Focus on the Family turns to ‘Fred’ for funds
Now that Focus on the Family has slashed 202 jobs and cut production of four of its eight specialized magazines, among other cost-cutting efforts, get ready to meet Fred. He’ll soon be appearing in a commercial near you, asking for money, in a manner of speaking, for Focus on the Family.
Fred, who is depicted as an everyday kind of a guy who works in a cubicle, stars in a commercial that the Colorado Springs ministry will be airing nationwide on CBS, ABC, NBC, Fox and other stations.
In the spot, a guy named Fred is walking around, just going about his daily life, and all the strangers he encounters greet him by saying, “Thanks Fred!” A kid on a bicycle delivering newspapers calls out, “Thanks Fred!” Construction workers at a job site he walks past say, “Thanks Fred!” A newly married couple (man and woman) pull up to the stoplight next to him, look over and say, “Thanks Fred!” Then he goes to the office and a coworker says from over the cubicle, “Thanks Fred!” And then everyone in the elevator calls out “Thanks Fred!”

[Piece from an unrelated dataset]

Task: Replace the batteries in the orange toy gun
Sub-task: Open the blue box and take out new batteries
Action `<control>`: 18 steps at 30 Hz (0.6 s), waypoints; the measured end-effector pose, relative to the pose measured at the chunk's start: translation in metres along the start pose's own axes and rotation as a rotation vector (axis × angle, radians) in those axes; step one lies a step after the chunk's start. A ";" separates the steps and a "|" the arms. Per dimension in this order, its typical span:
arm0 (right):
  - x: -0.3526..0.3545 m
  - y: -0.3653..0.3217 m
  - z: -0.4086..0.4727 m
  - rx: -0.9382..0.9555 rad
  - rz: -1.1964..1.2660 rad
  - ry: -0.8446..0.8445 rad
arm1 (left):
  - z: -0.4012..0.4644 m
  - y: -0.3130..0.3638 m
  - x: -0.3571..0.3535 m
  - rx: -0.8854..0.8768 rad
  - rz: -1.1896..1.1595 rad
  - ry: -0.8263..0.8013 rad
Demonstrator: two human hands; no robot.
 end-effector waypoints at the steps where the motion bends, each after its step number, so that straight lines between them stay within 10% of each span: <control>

The idea is to promote the notion that Fred has sent in some cash to Focus on the Family, and that in turn helps families all over thrive.
In an internal news story published by Family News in Focus, Debbie Rusch, executive director of marketing at Focus on the Family, said Fred represents all Focus on the Family donors.
“We always appreciate when Fred steps up, and it doesn’t have to be big,” Rusch is quoted saying. “We appreciate every little piece that comes in to Focus on the Family.”
It is unclear how much money Focus on the Family plans to spend to air the commercial, but, according to the Thanks Fred! Website, the donations that come in will be used “to assist families in need. Whether it’s answering a simple parenting question or counseling someone through the heartbreak of divorce, Focus on the Family is there to help.”
Neither the commercial, nor the Fred Website, nor the news story about the campaign mention the layoffs last Friday of 202 employees from the Colorado Springs organization. Nor do they mention their current “Merry Tossmas” campaign designed to single out retailers for boycott if their employees don’t wish customers a “Merry Christmas” specifically, rather than the more generic, and inclusive, “Happy Holidays.”
Nor do they mention the $540,000 cash and additional support that the ministry recently donated to the Prop. 8 campaign in California — which has drawn criticism from some who maintain that Focus on the Family’s anti-gay stance is actually hurtful to families with gay and lesbian members.